Chapter 6: The City of Ash and Secrets
The sun hung low in the bruised sky as Dorian and Lyra approached the outskirts of Valmire. Once a city of grandeur and light, Valmire now sat like a corpse dressed in old finery—shrouded in grey fog, its buildings bowed beneath the weight of forgotten prayers. The air was sharp with the scent of soot, mildew, and wilted roses, as if the city itself were mourning something long lost.
No birds flew over the crumbling rooftops. No footsteps echoed in the streets paved with ash. It was said that Valmire never truly woke from its nightmares; it merely wore daylight like a mask, pretending to be alive.
Dorian's boots crunched against the gravel of a collapsed archway as they entered the dead city's heart. Beside him, Lyra tightened her grip on her cloak, her other hand resting over the soft curve of her belly.
"We shouldn't be here," she whispered, her voice barely rising above the wind. "The energy here… it's not just death.

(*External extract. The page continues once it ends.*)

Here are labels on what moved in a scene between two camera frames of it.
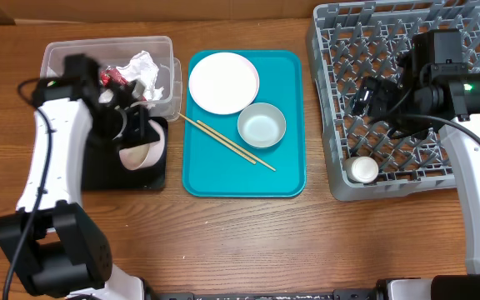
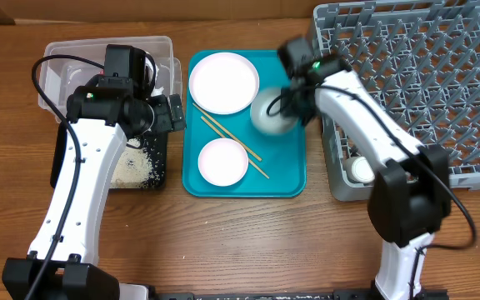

It's despair."
Dorian nodded slowly, eyes sweeping the derelict buildings, their windows like hollow eyes. "This is where Evelyn's blood was spilled. Where her soul was severed from peace. Whatever happened here—it left a scar on this place."
They passed a fallen statue of some forgotten saint, its face eroded, weeping streaks of moss. The deeper they walked into Valmire, the more the silence pressed in—thick and claustrophobic, like something watching them just beyond the veil of fog.
Lyra hesitated. "Do you still think she can be… saved?"
Dorian didn't speak for a moment. His jaw tightened, and when he finally replied, his voice was barely a whisper. "She's dead. I know that now. But her ghost… her soul… it hasn't moved on. It's chained here. Twisted by something ancient and cruel. And I can't leave her like that. Not after everything."
She looked at him carefully. "Even after what she did to you?"
His eyes flicked to hers, haunted but resolute. "It wasn't her. Not truly. The thing that attacked us—it was what the cult made of her. But I saw it… for just a moment. Her eyes. Not the hatred, not the rage—but the fear. The part of her that remembers who she was… who we were."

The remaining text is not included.